Xiaomi Pro X2 - Build Thread

[Darren2018]

Absolutely stellar work Darren!

Love the 3dp balance wire guide.

There is a VESC compatible firmware for the stock controller; GitHub - Koxx3/SmartESC_STM32_v2: M365_MC_WB
I bought 5 controllers for cheap to play around with.

I like the looks of that MCPCB DC-DC, thanks for the tip.

What kind of cells you are using?

Thanks. I did see the VESC port but I didn't use it because I didn't want to mess about with a laptop whilst trying to tune the controllers. If I was using the Xiaomi controllers to power another EV or non stock motors I would definitely use the VESC firmware as there is no auto config via SHFW.

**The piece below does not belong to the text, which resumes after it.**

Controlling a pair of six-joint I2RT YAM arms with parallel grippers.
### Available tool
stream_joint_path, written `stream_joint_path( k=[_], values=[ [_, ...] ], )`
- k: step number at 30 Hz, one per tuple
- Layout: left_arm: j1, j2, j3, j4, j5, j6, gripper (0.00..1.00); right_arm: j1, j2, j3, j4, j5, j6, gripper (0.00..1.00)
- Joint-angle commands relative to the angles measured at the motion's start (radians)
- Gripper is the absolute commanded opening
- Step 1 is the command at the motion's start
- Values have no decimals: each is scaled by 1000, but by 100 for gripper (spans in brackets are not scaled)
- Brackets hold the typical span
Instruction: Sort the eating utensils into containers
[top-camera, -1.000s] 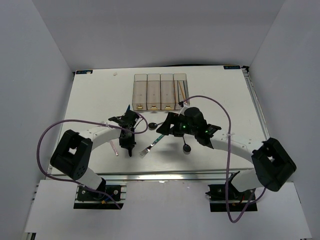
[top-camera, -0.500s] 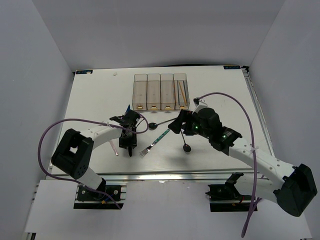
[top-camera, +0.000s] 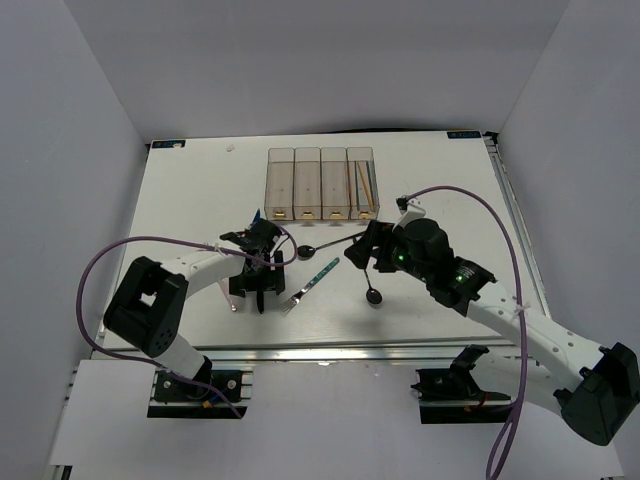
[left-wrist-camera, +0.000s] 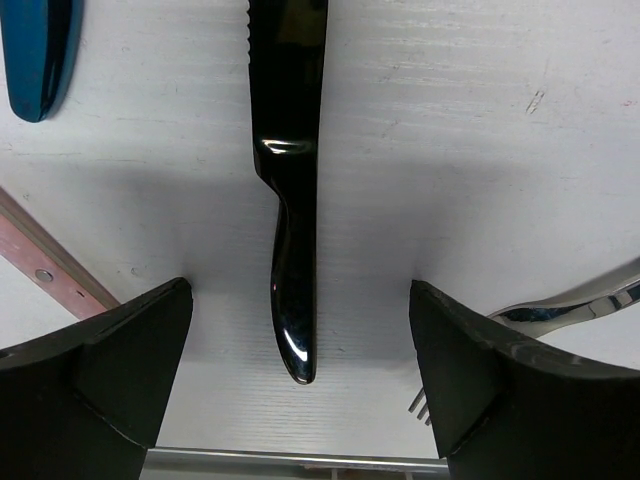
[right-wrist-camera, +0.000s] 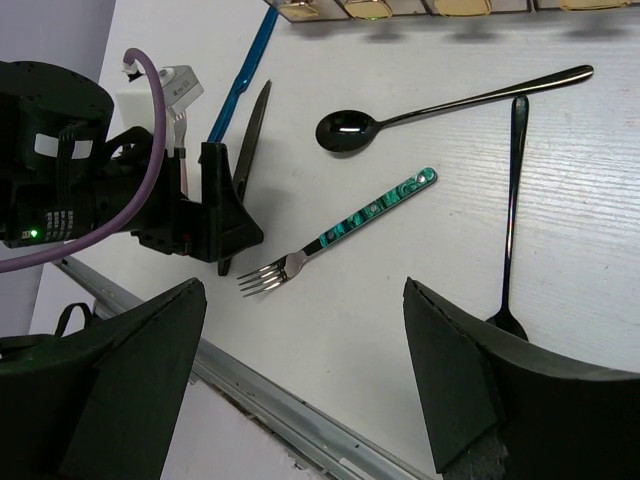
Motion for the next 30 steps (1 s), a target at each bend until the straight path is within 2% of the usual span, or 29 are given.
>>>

I am using the new low IR variant of the LG MJ1, these are OK for 12A peaks if configured correctly. I was originally going to use VTC5 but when I compared them side by side the loses at 12A were not so far apart that it would be worth sacrificing the added capacity and this gap would close even further as the SOC decays faster on the lower capacity VTC5.

 

[Darren2018]

Great rebuild Darren!

Thanks. It's almost finished. I will upload some stats and pictures once it is all together and tuned.

 

[Darren2018]

I designed a custom 10A 5525 DC charge port, this was much more difficult than it looks. The stock 8mm one might be OK but I decided to change it out for this one as it's rated for the current, charging current is continuous so it's quite important. I didn't go for the typical XT30 as it's not round and more often than not requires line of sight, the DC5525 is way more convenient. I managed to keep the magnetic port cover too which is really nice.

 

[Darren2018]

The rear motor and brake light connectivity. The rear motor will need to be disconnected for servicing so I wanted it to be able to disconnect it easily and simply without messing about with the cables etc. The peak phase current will be around 60A so I used 3x Wago 221s stacked together, a more traditional MR60 was completely out of the question because it will not fit through the motor cable hole in the chassis. For the motor signal cables I used an OTG micro USB breakout PCB and bare male terminal, the male micro USB connector without the plastic housing is no wider than the motor cable itself so it will fit through the hole in the chassis allowing for a really quick disconnect, USB C is bidirectional connector so it would require either 2 sets of cables or possibly trying more than once to connect it the right way around, too much bulk or hassle. I used a regular 2 pin JST for the brake light and designed a small enclosure for everything. I am going to use flat cables for the signals and phases and I will run them down the side of the chassis behind a printed panel, this will make use of all the space whilst making the cable runs neater.

 

[Darren2018]

Rear motor connectivity and flat phase cables finished. All of the cables run behind the printed panel so they are kept out of the way without taking any usable space. The rear motor can be removed by simply unplugging the USB and unclipping the Wago connectors.

 

[slaphappygamer]

Looking good! I love the flat, fat, phase wires. Great use of space!

 

[Darren2018]

Looking good! I love the flat, fat, phase wires. Great use of space!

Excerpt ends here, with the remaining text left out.